_DIRECTIONS FOR THIS TASK_.
Whenever a line below holds the word "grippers", copy that line.

_MATERIALS PROVIDED_.
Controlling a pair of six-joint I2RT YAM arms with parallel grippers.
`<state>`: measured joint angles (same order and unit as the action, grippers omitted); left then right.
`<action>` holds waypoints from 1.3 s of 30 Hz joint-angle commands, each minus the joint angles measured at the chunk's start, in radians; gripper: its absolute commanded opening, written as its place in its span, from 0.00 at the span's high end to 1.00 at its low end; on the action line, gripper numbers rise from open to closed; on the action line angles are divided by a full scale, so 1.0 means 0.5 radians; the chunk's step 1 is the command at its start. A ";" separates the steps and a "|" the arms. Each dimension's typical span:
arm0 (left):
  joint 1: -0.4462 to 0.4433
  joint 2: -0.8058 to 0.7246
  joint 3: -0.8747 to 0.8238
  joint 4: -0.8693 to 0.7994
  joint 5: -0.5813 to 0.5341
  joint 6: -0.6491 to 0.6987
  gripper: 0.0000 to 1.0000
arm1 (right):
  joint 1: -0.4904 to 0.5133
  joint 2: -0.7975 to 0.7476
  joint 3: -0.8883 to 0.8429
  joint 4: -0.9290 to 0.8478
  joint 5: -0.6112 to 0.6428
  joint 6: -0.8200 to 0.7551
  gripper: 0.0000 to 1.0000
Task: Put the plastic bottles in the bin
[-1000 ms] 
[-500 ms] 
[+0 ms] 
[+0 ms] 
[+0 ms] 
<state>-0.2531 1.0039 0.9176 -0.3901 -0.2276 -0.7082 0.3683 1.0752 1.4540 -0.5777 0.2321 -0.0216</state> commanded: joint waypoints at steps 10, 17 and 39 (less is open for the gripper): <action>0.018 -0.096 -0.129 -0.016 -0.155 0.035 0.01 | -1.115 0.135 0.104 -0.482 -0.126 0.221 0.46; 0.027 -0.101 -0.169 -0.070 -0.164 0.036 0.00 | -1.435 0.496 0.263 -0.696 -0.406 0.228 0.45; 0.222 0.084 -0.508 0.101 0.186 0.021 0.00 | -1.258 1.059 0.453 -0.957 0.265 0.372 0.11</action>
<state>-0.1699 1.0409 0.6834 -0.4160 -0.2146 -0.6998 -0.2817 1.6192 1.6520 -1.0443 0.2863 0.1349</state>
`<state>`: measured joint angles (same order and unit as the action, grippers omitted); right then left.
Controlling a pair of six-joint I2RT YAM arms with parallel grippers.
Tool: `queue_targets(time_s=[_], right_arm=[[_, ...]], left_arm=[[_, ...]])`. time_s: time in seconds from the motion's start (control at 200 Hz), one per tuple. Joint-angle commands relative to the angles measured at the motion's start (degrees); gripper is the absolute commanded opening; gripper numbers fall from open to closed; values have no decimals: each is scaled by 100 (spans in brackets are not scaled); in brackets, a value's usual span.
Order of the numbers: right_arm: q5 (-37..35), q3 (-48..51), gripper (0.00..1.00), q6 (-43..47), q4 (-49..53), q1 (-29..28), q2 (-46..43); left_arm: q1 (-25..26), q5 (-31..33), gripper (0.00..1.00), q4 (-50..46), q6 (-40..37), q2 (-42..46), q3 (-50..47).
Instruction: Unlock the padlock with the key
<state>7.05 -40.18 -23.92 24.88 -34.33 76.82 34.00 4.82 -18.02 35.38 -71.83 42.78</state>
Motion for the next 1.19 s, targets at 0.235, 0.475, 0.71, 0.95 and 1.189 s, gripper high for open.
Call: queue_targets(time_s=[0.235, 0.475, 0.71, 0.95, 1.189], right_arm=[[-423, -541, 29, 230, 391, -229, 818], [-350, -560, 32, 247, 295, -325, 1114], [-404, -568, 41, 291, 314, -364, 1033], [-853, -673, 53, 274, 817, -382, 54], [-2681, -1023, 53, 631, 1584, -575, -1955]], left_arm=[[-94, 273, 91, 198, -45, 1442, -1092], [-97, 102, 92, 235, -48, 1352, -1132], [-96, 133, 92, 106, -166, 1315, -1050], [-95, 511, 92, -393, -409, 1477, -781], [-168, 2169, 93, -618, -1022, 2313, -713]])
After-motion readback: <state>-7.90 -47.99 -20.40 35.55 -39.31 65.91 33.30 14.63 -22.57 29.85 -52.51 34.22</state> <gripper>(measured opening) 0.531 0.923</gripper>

_TASK ANSWER_.
Controlling a pair of six-joint I2RT YAM arms with parallel grippers.
`<state>`: measured joint angles (same order and unit as the action, grippers omitted); left then right.
`<state>`: measured joint angles (same order and unit as the action, grippers omitted); right then left.
Controlling a pair of six-joint I2RT YAM arms with parallel grippers.

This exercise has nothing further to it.